Tom Holland / South China Morning Post
A look at the figures shows the mainland is paying the price for having severe industrial overcapacity amid suppressed domestic demand
The cynical explanation for the rash of anti-Japanese demonstrations that spread across China this week is that Beijing encouraged the protests, or at least allowed them to go ahead, in order to take people’s minds off what is going on at home.
And what is going on at home is not just an unseemly power struggle ahead of the approaching leadership transition, but an uncomfortably hard landing in China’s domestic economy.
Behind China’s slowdown lies the enormous investment boom of the last few years.
On one hand, headlong investment has created severe overcapacity in a swathe of industries, overcapacity that is now weighing on prices.
On the other hand, government efforts to rein in runaway property prices have suppressed domestic demand.
The result of this simultaneous supply glut and demand deficit has been an abrupt swing from rising prices to deflation.
The switch doesn’t show up in consumer price inflation, which edged up to 2 per cent in August from 1.8 per cent the previous month.
But considering that household spending makes up only 35 per cent of China’s economy, consumer prices are the wrong measure to look at.
With fixed investment and exports together equalling 73 per cent of gross domestic product, the corporate goods price index is a better indicator of what is really happening on an economy-wide scale.
And this shows the rate of inflation collapsing from 9.7 per cent last summer to minus 3.7 per cent in July this year.
Meanwhile, wages are still rising at double-digit rates (see the first chart).
Part of the increase is justified by gains in productivity, which is reckoned to be improving at a rate of around 5 per cent a year. But that still leaves unit labour costs rising at an annual rate of 6 per cent even as factory-gate prices are falling.
The result is a severe squeeze on corporate profit margins, which is discouraging private sector investment.
The conventional response would be to cut interest rates.
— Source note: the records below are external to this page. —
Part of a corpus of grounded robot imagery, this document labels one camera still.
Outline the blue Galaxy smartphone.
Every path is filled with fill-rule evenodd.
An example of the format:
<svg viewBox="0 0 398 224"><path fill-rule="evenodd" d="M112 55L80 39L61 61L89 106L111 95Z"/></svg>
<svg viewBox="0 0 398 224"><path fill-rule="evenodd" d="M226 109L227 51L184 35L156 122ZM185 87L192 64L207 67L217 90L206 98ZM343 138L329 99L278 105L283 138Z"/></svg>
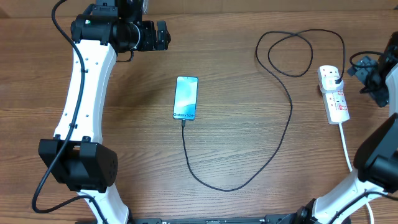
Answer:
<svg viewBox="0 0 398 224"><path fill-rule="evenodd" d="M198 78L177 77L173 119L194 120L197 108Z"/></svg>

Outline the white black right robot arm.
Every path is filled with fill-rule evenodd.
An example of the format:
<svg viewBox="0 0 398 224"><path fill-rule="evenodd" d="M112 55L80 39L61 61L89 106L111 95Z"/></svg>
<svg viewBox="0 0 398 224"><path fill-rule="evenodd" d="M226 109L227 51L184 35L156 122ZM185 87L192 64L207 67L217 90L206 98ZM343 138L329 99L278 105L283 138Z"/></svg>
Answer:
<svg viewBox="0 0 398 224"><path fill-rule="evenodd" d="M378 74L379 87L389 94L389 118L358 148L354 169L332 191L311 200L281 223L349 223L349 216L378 198L397 191L397 33L376 63L353 65Z"/></svg>

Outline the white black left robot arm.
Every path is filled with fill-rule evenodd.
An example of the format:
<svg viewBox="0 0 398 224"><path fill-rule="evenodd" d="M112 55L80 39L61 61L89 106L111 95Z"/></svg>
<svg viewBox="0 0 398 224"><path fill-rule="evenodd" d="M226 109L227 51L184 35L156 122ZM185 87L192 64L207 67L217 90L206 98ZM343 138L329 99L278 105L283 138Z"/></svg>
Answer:
<svg viewBox="0 0 398 224"><path fill-rule="evenodd" d="M118 157L103 145L102 120L118 55L168 48L166 23L145 21L146 10L146 1L96 1L76 17L65 34L73 68L63 114L53 138L39 142L45 175L85 200L96 223L134 221L116 188Z"/></svg>

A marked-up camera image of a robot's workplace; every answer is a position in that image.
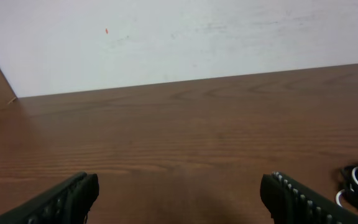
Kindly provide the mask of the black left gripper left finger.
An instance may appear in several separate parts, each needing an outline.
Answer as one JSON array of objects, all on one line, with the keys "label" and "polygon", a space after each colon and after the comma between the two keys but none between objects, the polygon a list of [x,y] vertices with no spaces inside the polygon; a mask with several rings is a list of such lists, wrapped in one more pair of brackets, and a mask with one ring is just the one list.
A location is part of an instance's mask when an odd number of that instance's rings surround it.
[{"label": "black left gripper left finger", "polygon": [[0,224],[86,224],[98,195],[98,175],[79,172],[3,213]]}]

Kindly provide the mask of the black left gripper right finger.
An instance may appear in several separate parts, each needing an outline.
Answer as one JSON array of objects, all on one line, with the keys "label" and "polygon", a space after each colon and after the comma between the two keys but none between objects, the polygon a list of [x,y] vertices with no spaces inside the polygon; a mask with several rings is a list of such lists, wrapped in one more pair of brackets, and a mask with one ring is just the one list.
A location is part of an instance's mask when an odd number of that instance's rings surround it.
[{"label": "black left gripper right finger", "polygon": [[358,224],[358,215],[282,172],[263,175],[260,198],[274,224]]}]
But with China already facing capital outflows and the banks struggling to attract depositors – the growth rate of corporate deposits slumped to single digits in August from 73 per cent a year earlier – room to reduce rates is limited.
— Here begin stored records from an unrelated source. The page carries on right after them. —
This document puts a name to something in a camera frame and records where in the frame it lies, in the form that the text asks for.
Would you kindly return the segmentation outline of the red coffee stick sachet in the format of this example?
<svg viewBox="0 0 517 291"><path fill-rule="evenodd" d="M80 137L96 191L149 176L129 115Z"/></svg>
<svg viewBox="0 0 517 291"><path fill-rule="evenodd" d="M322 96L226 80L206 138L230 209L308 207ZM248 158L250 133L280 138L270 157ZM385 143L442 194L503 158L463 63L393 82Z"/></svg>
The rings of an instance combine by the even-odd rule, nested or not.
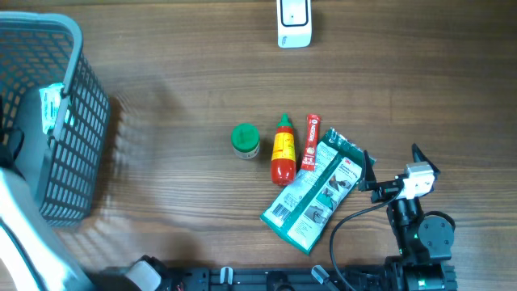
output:
<svg viewBox="0 0 517 291"><path fill-rule="evenodd" d="M314 171L316 168L317 139L319 136L320 123L321 117L319 115L307 115L307 133L301 170Z"/></svg>

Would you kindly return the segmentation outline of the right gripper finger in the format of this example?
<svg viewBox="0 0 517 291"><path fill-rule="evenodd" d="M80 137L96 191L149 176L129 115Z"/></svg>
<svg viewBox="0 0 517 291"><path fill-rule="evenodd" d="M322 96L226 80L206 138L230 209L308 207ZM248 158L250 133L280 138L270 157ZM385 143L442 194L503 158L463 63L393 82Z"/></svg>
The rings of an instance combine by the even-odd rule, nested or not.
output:
<svg viewBox="0 0 517 291"><path fill-rule="evenodd" d="M414 162L427 162L429 164L429 166L431 167L431 169L433 170L433 175L439 176L439 174L440 174L439 168L430 159L428 159L426 157L426 155L419 149L419 147L417 146L416 143L414 143L411 146L411 149L412 149L412 155L413 155Z"/></svg>
<svg viewBox="0 0 517 291"><path fill-rule="evenodd" d="M372 191L376 189L377 181L374 170L372 168L372 160L368 152L364 151L363 169L359 179L358 189L360 191Z"/></svg>

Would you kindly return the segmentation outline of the green lid jar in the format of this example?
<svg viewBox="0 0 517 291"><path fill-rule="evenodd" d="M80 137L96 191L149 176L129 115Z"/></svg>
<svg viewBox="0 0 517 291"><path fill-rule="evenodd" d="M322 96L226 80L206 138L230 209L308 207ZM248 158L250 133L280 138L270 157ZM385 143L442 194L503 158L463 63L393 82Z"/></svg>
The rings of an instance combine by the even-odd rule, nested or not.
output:
<svg viewBox="0 0 517 291"><path fill-rule="evenodd" d="M259 153L259 131L252 124L239 124L233 129L231 133L231 143L234 153L239 158L252 159Z"/></svg>

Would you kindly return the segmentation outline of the red chili sauce bottle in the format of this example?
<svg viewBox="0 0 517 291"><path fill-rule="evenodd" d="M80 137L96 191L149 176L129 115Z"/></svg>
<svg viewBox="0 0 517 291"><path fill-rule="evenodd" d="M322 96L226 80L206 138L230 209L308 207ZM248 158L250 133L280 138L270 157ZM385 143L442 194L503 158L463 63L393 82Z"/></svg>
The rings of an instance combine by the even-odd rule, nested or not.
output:
<svg viewBox="0 0 517 291"><path fill-rule="evenodd" d="M271 154L271 181L287 186L296 176L296 150L292 123L284 113L277 124Z"/></svg>

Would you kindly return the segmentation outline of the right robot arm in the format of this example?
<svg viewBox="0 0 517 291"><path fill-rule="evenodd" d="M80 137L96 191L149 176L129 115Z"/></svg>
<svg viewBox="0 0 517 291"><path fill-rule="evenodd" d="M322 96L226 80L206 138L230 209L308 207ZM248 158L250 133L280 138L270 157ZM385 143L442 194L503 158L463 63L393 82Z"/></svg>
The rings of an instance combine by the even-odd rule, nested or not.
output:
<svg viewBox="0 0 517 291"><path fill-rule="evenodd" d="M448 261L456 223L446 213L424 212L420 199L434 191L440 170L417 145L413 162L393 180L376 180L372 161L364 152L359 190L372 193L373 203L387 206L386 212L400 255L385 260L381 285L387 290L457 290L455 269Z"/></svg>

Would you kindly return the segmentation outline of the green white glove package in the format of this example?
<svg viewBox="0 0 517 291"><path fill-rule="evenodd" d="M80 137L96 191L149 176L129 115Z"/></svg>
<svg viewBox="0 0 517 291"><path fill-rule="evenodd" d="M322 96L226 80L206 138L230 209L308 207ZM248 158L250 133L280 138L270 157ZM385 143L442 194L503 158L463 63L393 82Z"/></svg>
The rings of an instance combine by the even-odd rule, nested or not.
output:
<svg viewBox="0 0 517 291"><path fill-rule="evenodd" d="M315 170L298 171L261 220L283 240L309 254L334 211L359 182L363 158L362 149L330 128L317 144Z"/></svg>

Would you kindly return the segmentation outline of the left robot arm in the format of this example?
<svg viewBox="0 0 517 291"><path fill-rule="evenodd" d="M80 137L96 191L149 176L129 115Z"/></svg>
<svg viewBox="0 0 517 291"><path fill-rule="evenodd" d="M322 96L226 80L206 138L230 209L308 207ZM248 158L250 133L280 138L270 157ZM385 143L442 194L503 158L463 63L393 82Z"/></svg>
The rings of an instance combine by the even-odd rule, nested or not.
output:
<svg viewBox="0 0 517 291"><path fill-rule="evenodd" d="M14 162L1 167L1 260L18 290L163 290L166 282L143 259L126 270L85 272L40 215Z"/></svg>

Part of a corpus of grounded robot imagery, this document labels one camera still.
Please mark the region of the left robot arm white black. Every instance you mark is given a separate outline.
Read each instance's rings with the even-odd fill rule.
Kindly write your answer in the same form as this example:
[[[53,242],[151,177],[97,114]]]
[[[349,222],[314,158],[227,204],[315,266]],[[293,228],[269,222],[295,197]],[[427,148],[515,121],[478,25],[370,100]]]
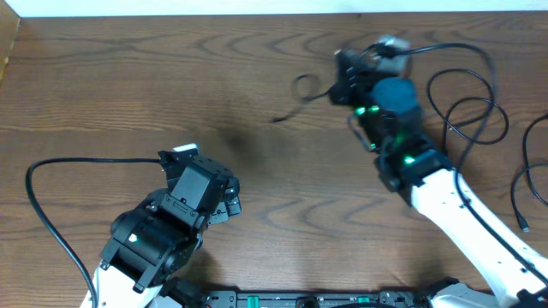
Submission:
[[[84,307],[206,304],[206,295],[174,274],[200,249],[211,225],[241,214],[240,183],[227,167],[201,156],[195,144],[158,155],[167,186],[111,224]]]

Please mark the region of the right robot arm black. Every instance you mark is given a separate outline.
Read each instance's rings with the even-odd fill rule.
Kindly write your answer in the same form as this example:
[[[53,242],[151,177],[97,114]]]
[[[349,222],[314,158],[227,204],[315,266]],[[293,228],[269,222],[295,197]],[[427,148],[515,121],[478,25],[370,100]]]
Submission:
[[[490,287],[475,291],[454,278],[414,298],[428,307],[545,307],[547,259],[520,239],[472,191],[422,127],[414,84],[403,77],[413,50],[376,43],[335,53],[332,103],[353,108],[356,137],[392,193],[439,227]]]

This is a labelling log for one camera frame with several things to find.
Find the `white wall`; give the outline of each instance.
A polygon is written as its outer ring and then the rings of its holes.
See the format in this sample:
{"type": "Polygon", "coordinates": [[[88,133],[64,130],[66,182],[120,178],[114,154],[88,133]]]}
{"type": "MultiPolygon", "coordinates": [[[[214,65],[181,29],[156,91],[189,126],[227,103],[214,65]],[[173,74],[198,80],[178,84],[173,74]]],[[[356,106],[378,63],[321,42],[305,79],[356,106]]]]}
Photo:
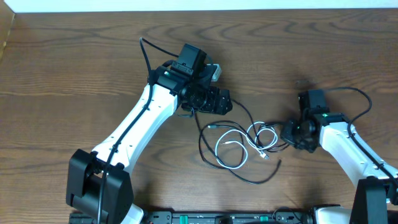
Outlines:
{"type": "Polygon", "coordinates": [[[398,0],[5,0],[14,12],[192,11],[398,7],[398,0]]]}

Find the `wooden tabletop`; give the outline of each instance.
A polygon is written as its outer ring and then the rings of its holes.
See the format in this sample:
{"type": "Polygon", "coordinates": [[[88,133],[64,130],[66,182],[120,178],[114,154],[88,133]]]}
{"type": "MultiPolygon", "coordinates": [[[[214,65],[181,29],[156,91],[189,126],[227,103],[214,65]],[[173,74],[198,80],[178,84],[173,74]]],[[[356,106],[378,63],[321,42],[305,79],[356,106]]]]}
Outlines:
{"type": "MultiPolygon", "coordinates": [[[[398,167],[397,15],[395,9],[18,14],[0,64],[0,222],[67,222],[69,158],[106,138],[146,84],[139,37],[175,53],[184,43],[202,48],[221,65],[217,85],[256,120],[297,117],[297,93],[309,88],[366,91],[373,109],[355,125],[398,167]]],[[[170,59],[147,49],[153,67],[170,59]]],[[[328,103],[350,118],[367,107],[350,91],[328,94],[328,103]]],[[[237,106],[225,117],[199,118],[249,124],[237,106]]],[[[282,159],[271,181],[250,185],[203,163],[197,142],[193,119],[169,118],[135,167],[135,204],[179,211],[352,206],[353,184],[323,149],[290,147],[269,161],[249,149],[238,172],[250,179],[267,177],[282,159]]]]}
As a result, China’s real borrowing rate – that is the borrowing rate minus the inflation rate – now stands at a crippling 9.7 per cent.
The consequence has been a sharp slowdown in economic growth.
Again, this hard landing doesn’t show up in the official figures for real growth, which indicated a healthy 7.6 per cent year-on-year rate of expansion in the second quarter of the year.
But according to Charles Dumas, chairman of economic consultancy Lombard Street Research, this number is not be trusted because Beijing only publishes an isolated figure for the growth in real GDP without releasing any data about the level of real GDP to support it.
Working with the only hard numbers the government does publish – the level of nominal GDP – Dumas has constructed an economy-wide deflator in an attempt to derive China’s true rate of real GDP growth.
According to his analysis, China’s real quarter-on-quarter growth rate sank to 0.4 per cent in the second quarter of the year (see the second chart). That equates to an annualised growth rate of just 1.6 per cent – a hard landing by anyone’s standards.
Activity should pick up slightly towards the end of the year in response to renewed stimulus efforts.
But Dumas warns that growth is likely to slacken off again next year when consumer spending – now growing strongly thanks to generous wage increases – falters once shrinking corporate margins slow the pace of pay rises.
Perhaps the cynics should look out for another outbreak of nationalist outrage come the new year.